NEW YORK – A team of researchers from Helix, as well as the Renown Institute of Health Innovation and the Desert Research Institute in Nevada, has analyzed rare variants in the exomes of more than 70,000 individuals from the UK Biobank (UKB) and the Healthy Nevada Project (HNP) against nearly 6,200 phenotypes, identifying 64 statistically significant gene-based associations.
In a study published on Tuesday in Nature Communications, the researchers said they applied a gene-based collapsing analysis method to 49,960 UKB participants for 4,264 phenotypes and to an additional 21,866 participants from the HNP cohort for 1,934 traits. In addition to the 64 gene-based associations they uncovered in the meta-analysis of the two cohorts, they also found 37 statistically significant associations for phenotypes available in only one cohort.
"We show the unique power of including rare variants from exome sequence data in analyses by demonstrating the significant contributions of singletons to our results and identifying associations that could not have been discovered with a genotyping chip," the authors wrote. "Our analysis makes rare-variant discoveries by combining tens of thousands of exomes with thousands of phenotypes across multiple health systems."
The gene-based collapsing analysis identified genes in which rare variants were, in aggregate, associated with a phenotype, the researchers noted. They explored two gene-based collapsing models: one that identified all non-benign coding and one that only identified loss of function (LoF). The LoF model was used to identify associations where only putative LoF variants had an effect. In the coding model, the researchers included nearly 1.1 million qualifying variants across 16,341 genes in the UKB cohort and 754,459 variants across 17,023 genes in the HNP cohort. In the LoF model, they included 165,480 qualifying variants across 15,276 genes in the UKB cohort and 111,735 variants across 14,848 genes in the HNP cohort. There were 15,999 coding model genes and 13,474 LoF model genes that overlapped between the two cohorts.
After performing several analyses, the researchers found that the vast majority of the significant gene-phenotype associations they identified was consistent with the current knowledge in the field. For example, rare variants in PCSK9 and APOB were associated with low density lipoprotein levels, and rare LoF variants in TUBB1 were associated with platelet count.
They also found several associations that could be expected given the current knowledge in the field, but which had not been previously identified in this type of population. For example, rare coding variants in GP1BB were associated with higher mean platelet volumes in the general population, consistent with their previous association with some familial bleeding and platelet disorders. Further, the researchers found associations between rare coding variants in TYRP1 and blonde hair — a variant in this gene has previously been shown to cause blonde hair in dark-skinned individuals of Melanesian ancestry from the Solomon Islands.
The team also made novel discoveries. For example, it found that rare coding variants in STAB1 were associated with MRI imaging measures in several brain structures, with the strongest association in the putamen. STAB1 is a transmembrane receptor that is thought to play a role in angiogenesis, so this finding provides novel hypotheses for further study, the researchers noted.

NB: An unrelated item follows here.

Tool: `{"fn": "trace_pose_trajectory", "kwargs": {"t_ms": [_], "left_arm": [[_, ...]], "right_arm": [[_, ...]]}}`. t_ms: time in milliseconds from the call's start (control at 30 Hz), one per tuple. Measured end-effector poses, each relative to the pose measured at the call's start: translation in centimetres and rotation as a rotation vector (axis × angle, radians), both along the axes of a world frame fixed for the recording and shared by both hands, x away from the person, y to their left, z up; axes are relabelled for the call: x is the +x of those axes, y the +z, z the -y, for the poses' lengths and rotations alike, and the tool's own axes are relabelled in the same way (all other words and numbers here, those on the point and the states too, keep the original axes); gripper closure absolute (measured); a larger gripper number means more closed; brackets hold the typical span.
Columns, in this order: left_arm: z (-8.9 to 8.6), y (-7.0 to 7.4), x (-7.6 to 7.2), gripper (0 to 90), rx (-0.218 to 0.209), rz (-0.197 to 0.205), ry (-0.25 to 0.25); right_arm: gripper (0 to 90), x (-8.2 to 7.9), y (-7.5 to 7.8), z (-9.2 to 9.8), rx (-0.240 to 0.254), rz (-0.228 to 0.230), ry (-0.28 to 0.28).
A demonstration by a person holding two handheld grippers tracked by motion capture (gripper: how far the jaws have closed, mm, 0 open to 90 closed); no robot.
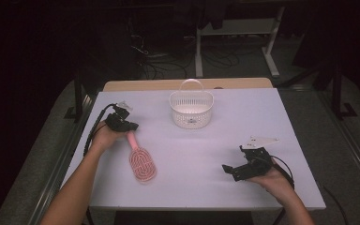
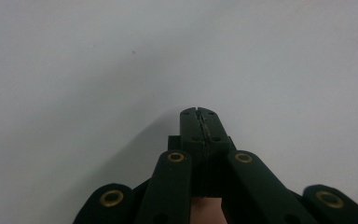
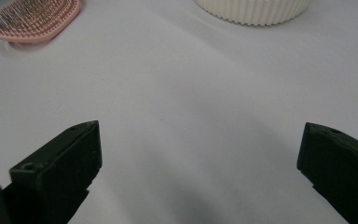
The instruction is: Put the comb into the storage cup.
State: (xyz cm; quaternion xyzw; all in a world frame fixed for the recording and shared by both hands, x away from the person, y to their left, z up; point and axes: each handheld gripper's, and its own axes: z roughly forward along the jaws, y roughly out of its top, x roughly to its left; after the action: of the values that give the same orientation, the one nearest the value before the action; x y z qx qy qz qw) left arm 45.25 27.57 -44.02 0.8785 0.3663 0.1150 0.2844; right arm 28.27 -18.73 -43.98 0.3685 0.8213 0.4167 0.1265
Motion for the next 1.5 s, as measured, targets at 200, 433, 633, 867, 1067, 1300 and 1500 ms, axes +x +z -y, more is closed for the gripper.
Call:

Finally, they investigated what proportion of the gene-based signals could be traced back to one causal variant, and they found that while some significant associations had single variants that made major contributions to their effects, few were completely explained by individual variants.
The authors did note that their analysis had some limitations. For example, it included rigid criteria for variant qualification and grouped variants at the gene level. They suggested that future studies in this dataset could utilize more complex weighting algorithms and could look at different ways of grouping rare variants, such as by gene family or by exon. The researchers also noted that this study used a simple dominant model of inheritance, but that recessive models and models that include gene-gene or gene-variant interactions should also provide novel insights.
"This analysis presents one of the first forays into a new standard for human genetics research," the authors concluded. "As the sample sizes of cohorts with extensive phenotypic data and next-generation sequencing grows, both through publicly available cohorts such as the UKB and population-based screening efforts such as the Healthy Nevada Project, we are now able to investigate the biological impact of rare variants with the same fine-tuned precision with which we currently assess the effects of common variants."
The researchers made their results are available for interactive browsing in a webapp.